WHAT IS EXPECTED
From the first line of the data through the line containing "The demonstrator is", return each line exactly.
PROVIDED DATA START
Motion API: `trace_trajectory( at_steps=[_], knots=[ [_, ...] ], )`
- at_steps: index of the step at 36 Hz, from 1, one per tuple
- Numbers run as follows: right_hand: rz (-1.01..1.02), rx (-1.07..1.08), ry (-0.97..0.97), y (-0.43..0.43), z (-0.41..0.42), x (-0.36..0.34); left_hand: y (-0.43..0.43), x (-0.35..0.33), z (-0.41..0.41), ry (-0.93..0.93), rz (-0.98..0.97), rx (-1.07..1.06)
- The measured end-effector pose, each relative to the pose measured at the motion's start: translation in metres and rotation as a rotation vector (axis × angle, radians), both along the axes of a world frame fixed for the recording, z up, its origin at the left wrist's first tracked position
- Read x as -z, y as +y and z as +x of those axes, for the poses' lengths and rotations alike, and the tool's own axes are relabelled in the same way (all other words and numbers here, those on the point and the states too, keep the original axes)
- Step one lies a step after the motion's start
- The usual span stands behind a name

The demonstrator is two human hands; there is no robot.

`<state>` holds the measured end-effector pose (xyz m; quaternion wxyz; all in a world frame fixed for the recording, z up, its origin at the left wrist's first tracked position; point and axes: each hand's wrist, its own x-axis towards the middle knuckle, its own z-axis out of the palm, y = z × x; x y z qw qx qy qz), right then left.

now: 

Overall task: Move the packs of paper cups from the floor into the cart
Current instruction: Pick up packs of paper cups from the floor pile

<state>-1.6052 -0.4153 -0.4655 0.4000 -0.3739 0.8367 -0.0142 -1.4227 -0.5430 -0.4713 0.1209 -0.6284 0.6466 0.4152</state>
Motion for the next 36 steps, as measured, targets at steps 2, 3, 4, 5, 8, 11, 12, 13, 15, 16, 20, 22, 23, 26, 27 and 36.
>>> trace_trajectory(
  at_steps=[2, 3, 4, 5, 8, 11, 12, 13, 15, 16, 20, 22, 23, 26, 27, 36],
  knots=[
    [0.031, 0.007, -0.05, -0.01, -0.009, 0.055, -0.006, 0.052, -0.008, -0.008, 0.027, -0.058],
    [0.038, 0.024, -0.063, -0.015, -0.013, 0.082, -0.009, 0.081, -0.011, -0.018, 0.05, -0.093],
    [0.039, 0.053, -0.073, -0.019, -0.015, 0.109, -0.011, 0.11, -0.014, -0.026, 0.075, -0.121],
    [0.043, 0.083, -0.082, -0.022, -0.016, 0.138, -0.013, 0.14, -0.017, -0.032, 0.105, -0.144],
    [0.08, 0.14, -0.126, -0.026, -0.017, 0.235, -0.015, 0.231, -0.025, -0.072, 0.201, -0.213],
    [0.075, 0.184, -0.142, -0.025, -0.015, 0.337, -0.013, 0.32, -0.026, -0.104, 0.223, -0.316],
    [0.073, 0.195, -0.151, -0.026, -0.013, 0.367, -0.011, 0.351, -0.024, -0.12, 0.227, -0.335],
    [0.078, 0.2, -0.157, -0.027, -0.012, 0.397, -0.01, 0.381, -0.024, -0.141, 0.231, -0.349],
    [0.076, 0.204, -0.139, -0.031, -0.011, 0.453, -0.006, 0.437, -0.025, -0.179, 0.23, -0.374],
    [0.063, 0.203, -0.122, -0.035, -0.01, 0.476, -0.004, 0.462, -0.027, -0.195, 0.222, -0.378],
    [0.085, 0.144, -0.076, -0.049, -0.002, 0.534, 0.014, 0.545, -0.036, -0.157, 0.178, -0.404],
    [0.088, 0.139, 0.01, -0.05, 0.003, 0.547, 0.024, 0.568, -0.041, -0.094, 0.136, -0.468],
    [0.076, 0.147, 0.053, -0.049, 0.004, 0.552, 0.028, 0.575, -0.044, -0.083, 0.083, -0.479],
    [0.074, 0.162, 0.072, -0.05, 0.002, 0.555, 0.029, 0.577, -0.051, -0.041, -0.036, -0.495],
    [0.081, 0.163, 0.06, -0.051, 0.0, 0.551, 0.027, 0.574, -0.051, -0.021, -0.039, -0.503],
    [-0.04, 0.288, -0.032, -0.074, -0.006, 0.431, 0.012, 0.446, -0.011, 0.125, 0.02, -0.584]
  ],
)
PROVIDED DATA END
YOUR SOLUTION
Motion API: `trace_trajectory( at_steps=[_], knots=[ [_, ...] ], )`
- at_steps: index of the step at 36 Hz, from 1, one per tuple
- Numbers run as follows: right_hand: rz (-1.01..1.02), rx (-1.07..1.08), ry (-0.97..0.97), y (-0.43..0.43), z (-0.41..0.42), x (-0.36..0.34); left_hand: y (-0.43..0.43), x (-0.35..0.33), z (-0.41..0.41), ry (-0.93..0.93), rz (-0.98..0.97), rx (-1.07..1.06)
- The measured end-effector pose, each relative to the pose measured at the motion's start: translation in metres and rotation as a rotation vector (axis × angle, radians), both along the axes of a world frame fixed for the recording, z up, its origin at the left wrist's first tracked position
- Read x as -z, y as +y and z as +x of those axes, for the poses' lengths and rotations alike, and the tool's own axes are relabelled in the same way (all other words and numbers here, those on the point and the states too, keep the original axes)
- Step one lies a step after the motion's start
- The usual span stands behind a name

The demonstrator is two human hands; there is no robot.

The output has nothing more to it.